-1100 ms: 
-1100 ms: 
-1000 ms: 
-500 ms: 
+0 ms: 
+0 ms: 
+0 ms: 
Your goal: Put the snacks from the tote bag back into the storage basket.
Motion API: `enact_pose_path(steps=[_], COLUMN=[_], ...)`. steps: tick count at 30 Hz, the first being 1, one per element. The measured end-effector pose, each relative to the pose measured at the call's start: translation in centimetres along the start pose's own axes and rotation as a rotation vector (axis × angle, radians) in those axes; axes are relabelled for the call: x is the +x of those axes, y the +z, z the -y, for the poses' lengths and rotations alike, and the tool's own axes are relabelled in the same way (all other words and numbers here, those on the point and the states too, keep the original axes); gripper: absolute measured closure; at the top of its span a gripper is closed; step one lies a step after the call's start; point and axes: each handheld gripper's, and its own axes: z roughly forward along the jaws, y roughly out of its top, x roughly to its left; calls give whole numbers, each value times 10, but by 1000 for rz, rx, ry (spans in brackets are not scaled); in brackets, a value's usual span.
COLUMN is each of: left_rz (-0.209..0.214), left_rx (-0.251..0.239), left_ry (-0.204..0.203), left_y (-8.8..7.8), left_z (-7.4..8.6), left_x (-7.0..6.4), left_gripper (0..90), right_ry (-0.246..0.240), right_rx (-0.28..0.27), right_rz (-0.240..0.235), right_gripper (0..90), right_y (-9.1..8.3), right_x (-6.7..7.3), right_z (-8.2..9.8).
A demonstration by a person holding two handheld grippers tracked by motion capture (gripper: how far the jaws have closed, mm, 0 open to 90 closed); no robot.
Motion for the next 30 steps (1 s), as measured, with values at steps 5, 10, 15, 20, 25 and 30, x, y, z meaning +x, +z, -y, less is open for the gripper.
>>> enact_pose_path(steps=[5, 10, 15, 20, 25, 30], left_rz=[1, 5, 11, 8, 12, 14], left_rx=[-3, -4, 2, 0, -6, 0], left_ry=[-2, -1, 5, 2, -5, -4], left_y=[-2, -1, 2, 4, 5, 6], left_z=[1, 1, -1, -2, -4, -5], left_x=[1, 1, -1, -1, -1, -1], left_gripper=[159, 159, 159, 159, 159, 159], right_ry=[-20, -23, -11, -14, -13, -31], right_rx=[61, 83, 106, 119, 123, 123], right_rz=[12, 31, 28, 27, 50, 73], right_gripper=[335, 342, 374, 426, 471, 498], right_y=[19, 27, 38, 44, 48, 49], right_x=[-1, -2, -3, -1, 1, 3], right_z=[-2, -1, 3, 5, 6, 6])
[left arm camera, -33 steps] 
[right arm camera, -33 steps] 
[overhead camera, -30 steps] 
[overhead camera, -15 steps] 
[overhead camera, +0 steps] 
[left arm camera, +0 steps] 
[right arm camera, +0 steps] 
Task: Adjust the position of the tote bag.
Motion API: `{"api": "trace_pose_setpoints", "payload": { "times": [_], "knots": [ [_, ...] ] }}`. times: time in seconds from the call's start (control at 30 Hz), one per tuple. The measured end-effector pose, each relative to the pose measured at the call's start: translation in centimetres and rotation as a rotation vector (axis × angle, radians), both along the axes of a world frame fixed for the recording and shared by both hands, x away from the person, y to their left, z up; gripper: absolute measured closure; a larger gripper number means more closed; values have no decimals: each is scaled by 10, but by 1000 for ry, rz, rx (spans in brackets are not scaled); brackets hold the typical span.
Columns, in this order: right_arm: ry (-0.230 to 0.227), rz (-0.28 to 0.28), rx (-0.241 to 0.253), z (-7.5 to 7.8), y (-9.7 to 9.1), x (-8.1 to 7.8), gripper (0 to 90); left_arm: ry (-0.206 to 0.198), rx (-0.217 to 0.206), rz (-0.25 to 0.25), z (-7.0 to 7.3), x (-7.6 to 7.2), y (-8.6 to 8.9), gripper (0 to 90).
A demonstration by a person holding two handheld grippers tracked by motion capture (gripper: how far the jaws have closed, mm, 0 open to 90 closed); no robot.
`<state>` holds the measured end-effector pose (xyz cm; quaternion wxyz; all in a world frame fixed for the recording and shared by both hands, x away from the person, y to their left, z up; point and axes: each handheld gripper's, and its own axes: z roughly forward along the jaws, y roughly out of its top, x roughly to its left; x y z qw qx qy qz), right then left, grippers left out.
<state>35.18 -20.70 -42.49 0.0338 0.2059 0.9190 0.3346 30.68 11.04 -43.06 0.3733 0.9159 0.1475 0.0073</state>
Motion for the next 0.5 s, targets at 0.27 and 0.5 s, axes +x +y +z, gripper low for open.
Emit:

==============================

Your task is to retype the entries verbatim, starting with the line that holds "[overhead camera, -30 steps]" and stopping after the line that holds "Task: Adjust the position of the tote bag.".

[overhead camera, -30 steps] 
[overhead camera, -15 steps] 
[overhead camera, +0 steps] 
[left arm camera, +0 steps] 
[right arm camera, +0 steps] 
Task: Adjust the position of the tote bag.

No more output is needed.